1.1 Rules for Sound Documentation

Architecture documentation is in many ways akin to the documentation we write in other facets of our software development projects. As such, it obeys the same fundamental rules for what sets apart good, usable documentation from poor, ignored documentation.

1. Documentation should be written from the point of view of the reader, not the writer.

This rule seems so obvious, but it is surprising how seldom it seems to be considered. First of all, it is a matter of arithmetic: A document is written approximately once (a little more than that if you count the time for revisions). We hope it is read many scores of times. Therefore, the document's "efficiency" is optimized if we make things easier for the reader. Edsger Dijkstra, the inventor of many of the software engineering principles we now take for granted, once said that he will happily spend two hours pondering how to make a single sentence clearer. He reasons that if the paper is read by a couple of hundred people—a decidedly modest estimate for someone of Dijkstra's caliber—and he can save each reader a minute or two of confusion, then it's well worth the effort. Professor Dijkstra's consideration for the reader reflects his classic old-world manners, which brings us to the second argument: Writing for the reader is just plain polite. A reader who feels like the document was written with him or her in mind will appreciate the effort, but more to the point, will come back to the document again the next time they need information about its subject. Which brings us to the third argument: Documents written for the reader will be read; documents written for the convenience of the writer will not be. It's the same reason we like to shop at stores that seem to want our business, and avoid stores that do not.

In the realm of software documentation, documents written for the writer often take one of two forms: Stream of consciousness and stream of execution. Stream of consciousness writing captures thoughts in the order in which they occurred to the writer. Stream of consciousness writing can be avoided by making sure that you know what question(s) are being answered by each section of a document. Stream of execution writing captures thoughts in the order in which they occur during the execution of a software program. For certain kinds of software documentation, this is entirely appropriate, but it should never be given as the whole story.
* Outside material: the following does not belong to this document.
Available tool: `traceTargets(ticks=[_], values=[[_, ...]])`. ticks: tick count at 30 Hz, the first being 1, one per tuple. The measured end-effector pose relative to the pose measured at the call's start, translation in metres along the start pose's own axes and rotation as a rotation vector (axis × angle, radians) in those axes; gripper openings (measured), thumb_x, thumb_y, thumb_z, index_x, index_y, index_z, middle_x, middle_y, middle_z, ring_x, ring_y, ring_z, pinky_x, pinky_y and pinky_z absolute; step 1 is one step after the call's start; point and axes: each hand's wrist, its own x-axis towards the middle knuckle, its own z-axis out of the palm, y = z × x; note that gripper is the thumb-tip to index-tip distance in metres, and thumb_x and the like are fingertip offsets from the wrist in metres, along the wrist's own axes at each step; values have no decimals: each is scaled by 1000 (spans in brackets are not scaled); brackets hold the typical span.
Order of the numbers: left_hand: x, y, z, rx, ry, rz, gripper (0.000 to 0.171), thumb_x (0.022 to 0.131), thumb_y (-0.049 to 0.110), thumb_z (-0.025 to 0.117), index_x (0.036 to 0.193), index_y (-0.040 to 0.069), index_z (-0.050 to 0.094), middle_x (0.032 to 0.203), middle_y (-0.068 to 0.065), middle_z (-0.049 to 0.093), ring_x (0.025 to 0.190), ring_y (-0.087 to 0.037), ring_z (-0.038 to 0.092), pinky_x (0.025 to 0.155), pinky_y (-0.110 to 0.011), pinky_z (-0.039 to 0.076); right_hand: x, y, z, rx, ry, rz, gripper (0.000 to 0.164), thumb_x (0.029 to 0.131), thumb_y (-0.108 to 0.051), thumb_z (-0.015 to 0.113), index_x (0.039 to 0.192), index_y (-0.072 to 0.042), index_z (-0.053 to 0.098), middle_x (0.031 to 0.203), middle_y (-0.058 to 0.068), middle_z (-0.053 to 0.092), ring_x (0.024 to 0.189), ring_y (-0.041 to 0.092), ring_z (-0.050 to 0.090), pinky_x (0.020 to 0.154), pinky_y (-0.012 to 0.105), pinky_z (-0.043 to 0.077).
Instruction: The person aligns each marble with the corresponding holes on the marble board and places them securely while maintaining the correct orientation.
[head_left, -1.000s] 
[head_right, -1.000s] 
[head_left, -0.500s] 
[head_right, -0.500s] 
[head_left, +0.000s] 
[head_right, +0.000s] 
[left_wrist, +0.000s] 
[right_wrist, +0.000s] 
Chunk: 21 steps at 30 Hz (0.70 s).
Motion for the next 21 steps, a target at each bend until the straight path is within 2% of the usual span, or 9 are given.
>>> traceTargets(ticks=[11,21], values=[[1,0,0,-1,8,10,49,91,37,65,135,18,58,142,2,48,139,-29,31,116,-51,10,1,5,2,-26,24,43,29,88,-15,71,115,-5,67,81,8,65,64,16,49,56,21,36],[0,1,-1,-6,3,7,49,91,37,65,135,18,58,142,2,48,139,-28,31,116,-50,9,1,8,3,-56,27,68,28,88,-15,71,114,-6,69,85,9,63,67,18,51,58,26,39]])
Corollaries include the following:

Documentation should be organized for ease of reference, not ease of reading. A document may be read from cover to cover at most once, and probably never. But a document is likely to be referenced hundreds or thousands of times. Hence, the same three arguments above apply again.
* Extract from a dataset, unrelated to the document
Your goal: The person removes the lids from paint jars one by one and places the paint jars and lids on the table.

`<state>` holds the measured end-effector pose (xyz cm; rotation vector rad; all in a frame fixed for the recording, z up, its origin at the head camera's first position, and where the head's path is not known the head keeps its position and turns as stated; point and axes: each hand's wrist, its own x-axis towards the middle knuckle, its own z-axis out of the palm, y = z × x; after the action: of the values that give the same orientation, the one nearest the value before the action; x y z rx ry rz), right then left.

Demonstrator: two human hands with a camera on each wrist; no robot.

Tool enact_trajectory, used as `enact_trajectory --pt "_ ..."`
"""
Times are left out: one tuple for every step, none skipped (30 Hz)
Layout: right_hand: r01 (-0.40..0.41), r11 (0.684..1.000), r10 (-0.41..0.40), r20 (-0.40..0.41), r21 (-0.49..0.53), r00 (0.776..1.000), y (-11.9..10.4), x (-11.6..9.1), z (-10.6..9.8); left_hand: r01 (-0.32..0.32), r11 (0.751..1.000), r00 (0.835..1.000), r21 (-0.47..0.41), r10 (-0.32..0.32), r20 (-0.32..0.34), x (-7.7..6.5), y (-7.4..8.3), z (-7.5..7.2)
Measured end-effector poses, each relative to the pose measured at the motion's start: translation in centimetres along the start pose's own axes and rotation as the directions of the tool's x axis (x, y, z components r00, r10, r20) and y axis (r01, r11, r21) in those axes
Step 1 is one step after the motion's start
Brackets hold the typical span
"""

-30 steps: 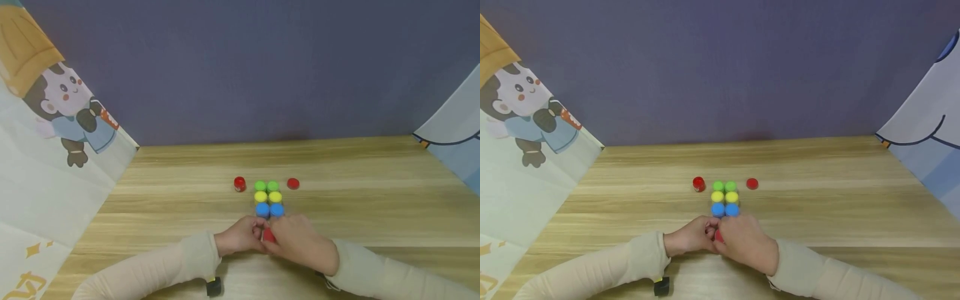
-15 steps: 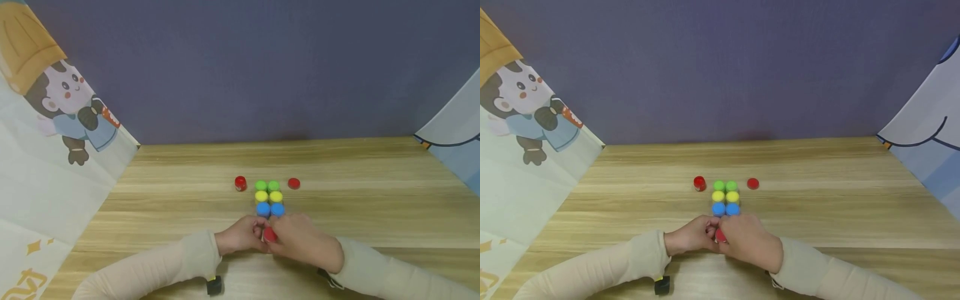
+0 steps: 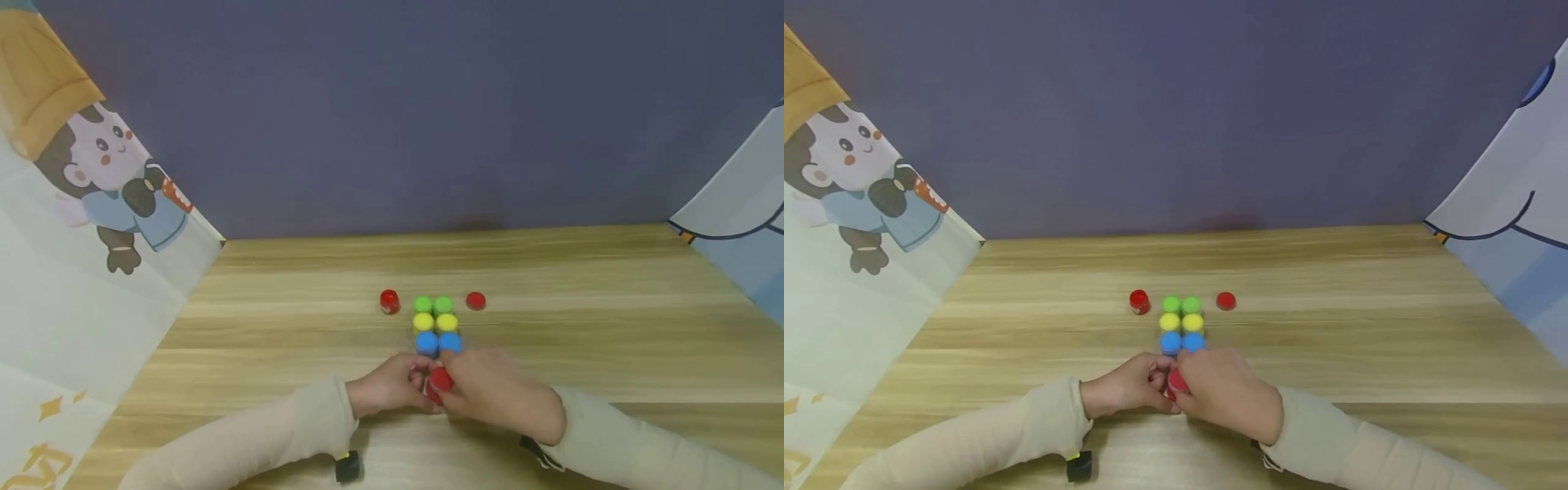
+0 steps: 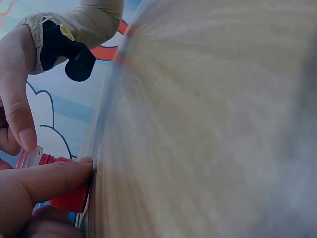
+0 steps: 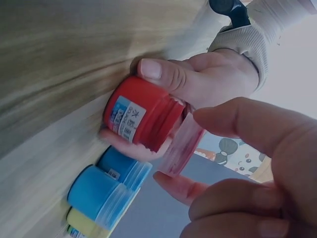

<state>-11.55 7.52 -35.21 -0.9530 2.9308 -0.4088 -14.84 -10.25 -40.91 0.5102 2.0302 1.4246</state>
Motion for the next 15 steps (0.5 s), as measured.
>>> enact_trajectory --pt "-0.004 1.000 0.004 0.002 0.002 1.000 0.0 0.0 0.0 -0.001 1.000 1.000 0.004 0.001 -0.001 -0.1 -0.1 0.0" --pt "-0.011 1.000 0.011 0.006 0.006 1.000 0.0 0.0 0.0 -0.002 1.000 1.000 0.007 0.002 -0.002 -0.1 -0.1 -0.1" --pt "-0.011 1.000 0.011 0.005 0.008 1.000 0.0 0.0 -0.1 0.000 1.000 1.000 0.010 0.000 -0.003 -0.2 -0.2 -0.1" --pt "-0.016 1.000 0.016 0.006 0.013 1.000 0.1 0.0 -0.1 0.003 1.000 1.000 0.009 -0.003 -0.004 -0.3 -0.2 -0.1" --pt "-0.016 1.000 0.016 0.005 0.013 1.000 0.1 0.0 -0.1 0.004 1.000 1.000 0.008 -0.004 -0.004 -0.3 -0.3 -0.2" --pt "-0.012 1.000 0.012 0.002 0.014 1.000 0.1 0.0 -0.1 0.006 1.000 1.000 0.008 -0.006 -0.006 -0.4 -0.3 -0.2" --pt "-0.011 1.000 0.011 0.003 0.017 1.000 0.2 0.0 -0.1 0.007 1.000 1.000 0.010 -0.007 -0.011 -0.5 -0.3 -0.3" --pt "-0.004 1.000 0.004 -0.001 0.015 1.000 0.3 0.0 0.0 0.009 1.000 1.000 0.009 -0.009 -0.015 -0.6 -0.3 -0.3" --pt "0.004 1.000 -0.004 -0.006 0.015 1.000 0.4 -0.1 0.0 0.010 1.000 1.000 0.009 -0.010 -0.019 -0.7 -0.3 -0.4" --pt "0.004 1.000 -0.004 -0.005 0.014 1.000 0.4 -0.1 0.0 0.012 1.000 1.000 0.008 -0.012 -0.022 -0.8 -0.3 -0.5" --pt "0.010 1.000 -0.010 -0.007 0.010 1.000 0.6 -0.2 -0.1 0.012 1.000 1.000 0.008 -0.012 -0.025 -1.0 -0.3 -0.6" --pt "0.012 1.000 -0.012 -0.009 0.010 1.000 0.7 -0.2 -0.1 0.012 1.000 1.000 0.010 -0.012 -0.026 -1.1 -0.3 -0.7" --pt "0.009 1.000 -0.009 -0.007 0.010 1.000 0.8 -0.2 -0.2 0.010 1.000 1.000 0.010 -0.010 -0.026 -1.2 -0.3 -0.9" --pt "0.011 1.000 -0.011 -0.010 0.008 1.000 0.8 -0.3 -0.3 0.012 1.000 1.000 0.009 -0.012 -0.028 -1.4 -0.4 -1.1" --pt "0.009 1.000 -0.009 -0.011 0.008 1.000 0.9 -0.3 -0.4 0.013 1.000 0.999 0.009 -0.013 -0.029 -1.5 -0.4 -1.3"
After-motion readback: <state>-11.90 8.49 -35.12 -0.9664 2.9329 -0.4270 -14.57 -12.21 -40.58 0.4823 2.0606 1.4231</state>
Mark what you don't yet know with "to be determined" rather than leaving it blank. Many times we can't fill in a document completely because we don't yet know the information or because decisions affecting it have not been made. In that case, mark the document accordingly, rather than leaving the section blank. Your reader will wonder whether the information is coming, or whether you just made a mistake.

The next rule is this:

2. Avoid repetition.

Each kind of information should be recorded in exactly one place. This makes documentation easier to use and much easier to change as it evolves. It also avoids confusion, because information that is repeated is often repeated in a slightly different form, and now the reader must wonder: Was the difference intentional? If so, what is the meaning of the difference? What information was the author trying to convey to me that I am not picking up?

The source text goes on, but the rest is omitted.